→ What is required
Starting with the line in which "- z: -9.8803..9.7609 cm" appears, give back every line exactly as written until the listing ends, excluding pictures.
------------------------------
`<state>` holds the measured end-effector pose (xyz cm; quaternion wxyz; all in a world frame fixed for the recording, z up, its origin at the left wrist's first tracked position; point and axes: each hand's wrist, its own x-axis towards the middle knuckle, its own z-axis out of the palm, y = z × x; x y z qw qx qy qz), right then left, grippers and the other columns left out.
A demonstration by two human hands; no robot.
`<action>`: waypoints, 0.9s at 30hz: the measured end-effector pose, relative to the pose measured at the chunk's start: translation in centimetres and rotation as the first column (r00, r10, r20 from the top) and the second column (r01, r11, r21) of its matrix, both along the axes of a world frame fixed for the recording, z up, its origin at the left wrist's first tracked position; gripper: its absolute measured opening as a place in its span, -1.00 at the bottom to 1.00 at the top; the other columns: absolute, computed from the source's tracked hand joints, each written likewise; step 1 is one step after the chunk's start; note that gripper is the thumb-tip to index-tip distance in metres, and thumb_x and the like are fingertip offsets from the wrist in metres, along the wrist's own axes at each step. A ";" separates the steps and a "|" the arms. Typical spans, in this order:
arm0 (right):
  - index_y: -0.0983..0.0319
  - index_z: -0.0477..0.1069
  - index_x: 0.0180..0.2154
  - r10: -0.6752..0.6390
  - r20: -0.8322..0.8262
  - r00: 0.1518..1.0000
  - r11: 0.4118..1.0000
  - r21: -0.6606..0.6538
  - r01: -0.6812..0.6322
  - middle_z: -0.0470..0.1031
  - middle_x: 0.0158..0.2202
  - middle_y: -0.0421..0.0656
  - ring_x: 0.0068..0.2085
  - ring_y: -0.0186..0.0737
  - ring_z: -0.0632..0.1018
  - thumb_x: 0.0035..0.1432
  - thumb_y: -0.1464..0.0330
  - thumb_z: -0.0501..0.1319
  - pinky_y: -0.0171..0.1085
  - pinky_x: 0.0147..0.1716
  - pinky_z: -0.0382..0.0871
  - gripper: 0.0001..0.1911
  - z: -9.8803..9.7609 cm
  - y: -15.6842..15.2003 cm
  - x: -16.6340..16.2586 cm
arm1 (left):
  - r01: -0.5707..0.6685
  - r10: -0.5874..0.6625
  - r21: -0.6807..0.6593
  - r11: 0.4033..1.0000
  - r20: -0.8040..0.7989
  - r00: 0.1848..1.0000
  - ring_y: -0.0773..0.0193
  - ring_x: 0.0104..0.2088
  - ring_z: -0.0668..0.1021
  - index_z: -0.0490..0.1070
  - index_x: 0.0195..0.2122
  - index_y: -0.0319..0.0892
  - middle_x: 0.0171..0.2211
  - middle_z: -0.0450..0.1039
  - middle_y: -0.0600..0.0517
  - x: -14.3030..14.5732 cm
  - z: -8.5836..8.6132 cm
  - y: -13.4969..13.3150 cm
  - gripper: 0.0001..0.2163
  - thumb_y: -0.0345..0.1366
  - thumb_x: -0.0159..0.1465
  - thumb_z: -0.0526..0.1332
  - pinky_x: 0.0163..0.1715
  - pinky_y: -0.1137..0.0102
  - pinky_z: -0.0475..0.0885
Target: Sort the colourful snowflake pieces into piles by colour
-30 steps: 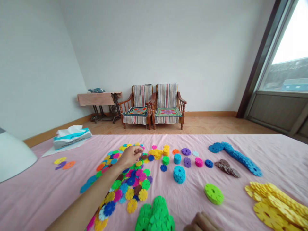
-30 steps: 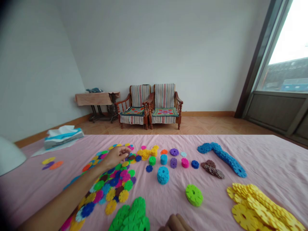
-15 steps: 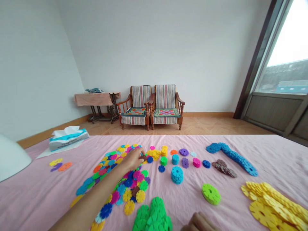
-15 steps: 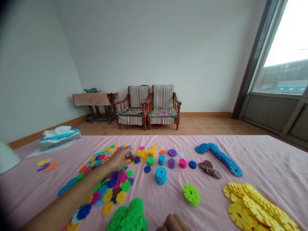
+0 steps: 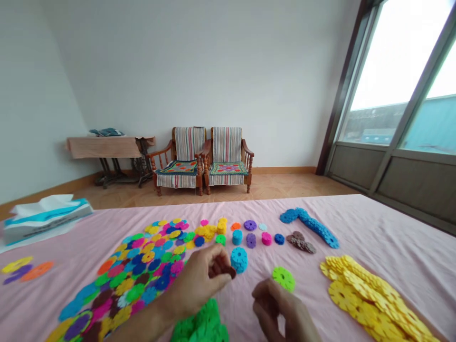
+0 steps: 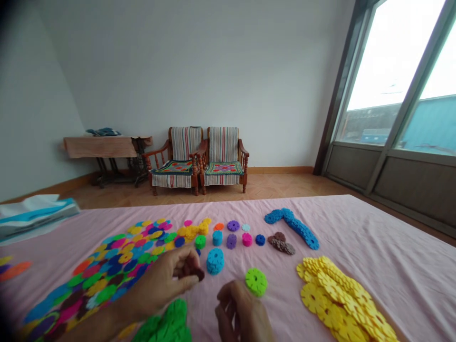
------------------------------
→ Reply to the task
  - z: -9.8803..9.7609 cm
  - y: -15.6842..15.2003 cm
  - x: -16.6340..16.2586 cm
arm1 (left):
  - r01: -0.5707..0.6685
  - r10: -0.5874..0.6625
  - r21: -0.6807..0.6593
  - r11: 0.4033..1.0000
  - r20: -0.8040..0.7989
  - r00: 0.1848..1.0000
  - ring_y: -0.0773..0.0193
  - ring_x: 0.0104..0.2088
  - ring_z: -0.0668..0.1021
  - index_z: -0.0490..0.1070
  - index_x: 0.0195..0.2122
  - index_y: -0.0319..0.0892
  - middle_x: 0.0171..0.2211
  - middle_z: -0.0450..0.1039
  - middle_y: -0.0600..0.0517
  - x: -14.3030..14.5732 cm
  - z: -8.5836..8.6132 cm
  - y: -13.4969..13.3150 cm
  - gripper: 0.0001..0.2163
  - thumb_y: -0.0345..0.1366
  - thumb_x: -0.0159..0.1465
  - thumb_z: -0.0526..0.1332
  - pinky_x: 0.0163..0.1715
  - pinky_y: -0.1137..0.0102
  - pinky_z: -0.0475..0.0885
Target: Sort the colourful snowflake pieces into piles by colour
-30 steps: 
-30 steps: 
-15 steps: 
-15 steps: 
+0 steps: 
+0 steps: 

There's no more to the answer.